Giowana também lembra as decisões do TSE sobre o uso do nome social e da cota partidária como importantes reconhecimentos dos direitos políticos das pessoas trans. “Numa democracia que pretende ser representativa, é importante a participação de todos os grupos sociais, sobretudo as populações que compõem uma minoria.”
É um papel pedagógico, de ensinar as pessoas a lidar com a diferença, a respeitar a diversidade e pluralidade.
Giowana Cambrone, em entrevista ao HuffPost Brasil.
Ela considera que o papel de quem está na linha de frente do combate ao preconceito no cenário de avanço do conservadorismo é didático. “É um papel pedagógico, de ensinar as pessoas a lidar com a diferença, a respeitar a diversidade e pluralidade, de fazer que as pessoas vejam que é normal ser diferente […] nas minhas falas, eu também busco mostrar para as pessoas o quanto nós somos parecidos naquilo que mais nos aproxima, que é a nossa humanidade”, explica a ativista.
Se eleita, a candidata diz que seu trabalho será orientado pela defesa de princípios como o da liberdade, da igualdade e sustentabilidade, que, na sua visão, estão sob ameaça. “Eu digo que chegou a hora do ‘traviarcado’. Já que o patriarcado não deu conta de criar uma política que fosse realmente democrática, garantindo a participação de todos, talvez agora seja o momento do ‘traviarcado’ dar a sua contribuição para a sociedade”, completa.

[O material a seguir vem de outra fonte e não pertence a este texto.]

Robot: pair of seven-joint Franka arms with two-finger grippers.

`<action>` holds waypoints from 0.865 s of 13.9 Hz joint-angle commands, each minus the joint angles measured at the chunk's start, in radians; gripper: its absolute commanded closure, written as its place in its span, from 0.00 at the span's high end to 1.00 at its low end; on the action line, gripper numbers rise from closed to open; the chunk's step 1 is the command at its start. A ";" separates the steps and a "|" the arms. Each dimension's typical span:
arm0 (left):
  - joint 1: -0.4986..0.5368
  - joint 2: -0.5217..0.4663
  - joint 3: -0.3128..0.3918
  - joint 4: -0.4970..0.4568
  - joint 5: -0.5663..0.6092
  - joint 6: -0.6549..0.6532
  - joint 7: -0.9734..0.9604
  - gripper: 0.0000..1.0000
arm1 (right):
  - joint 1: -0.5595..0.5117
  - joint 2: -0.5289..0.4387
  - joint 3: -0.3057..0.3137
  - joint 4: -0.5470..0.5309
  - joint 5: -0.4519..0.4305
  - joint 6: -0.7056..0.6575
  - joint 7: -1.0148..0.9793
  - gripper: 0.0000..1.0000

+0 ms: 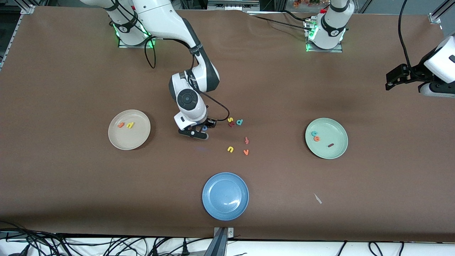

Robeyoncé Lima, candidata a deputada estadual pelo Psol em Pernambuco
Mulher trans e negra, Robeyoncé Lima é co-candidata a deputada estadual em Pernambuco pela chapa coletiva Juntas, do PSol. Com outras quatro mulheres, disputa uma cadeira na Assembleia Legislativa do estado. Ela conta que sua atuação política começou ainda na militância do movimento estudantil no curso de Direito da Universidade Federal de Pernambuco. “A gente faz a militância com o próprio corpo, porque o nosso corpo é político. Só o fato de estar em um ambiente como esse, totalmente elitizado, é um ato político”, afirma. Em 2017, depois de formada, ao 28 anos, Robeyoncé foi a primeira advogada trans a ter o direito de usar o nome social na OAB (Ordem dos Advogados do Brasil) e hoje é servidora na própria UFPE, como técnica-educacional.
Seu primeiro envolvimento com a política institucional foi como assessora jurídica do vereador Ivan Morais Filho, do Psol, em Recife. Neste ano, foi o sentimento de inconformismo que a levou para a disputa de um cargo na Assembleia Legislativa do seu estado. “E qual é a opção senão se inserir socialmente e politicamente nesses espaços? A gente tem que estar lá para fazer alguma coisa mudar”, afirma Robeyoncé.
Se a gente não tiver nesse contexto, inseridas nesses sistemas políticos, a política não vai fazer nada pela gente.
Robeyoncé, em entrevista ao HuffPost Brasil.
“Depois do golpe a gente teve uma intensificação das opressões, tanto em questões de classe, quanto de gênero e raça. Estava me questionando se eu ficasse inerte de certa forma eu estaria colaborando para essa opressão. Aí resolvi incidir diretamente nesse sistema marcando corpo presente”, explica. Como representante da comunidade LGBT em busca de um espaço na política representativa ela avisa: “se a gente não tiver nesse contexto, inseridas nesses sistemas políticos, a política não vai fazer nada pela gente.”
Se eleitas, Robeyoncé e suas companheiras de chapa terão como prioridade políticas voltadas para os setores mais excluídos da sociedade, em prol das mulheres, da negritude e da população LGBT. “A gente acredita que ao fazer política por nós e para nós a gente não beneficia só as mulheres, mas a gente beneficia todo mundo.”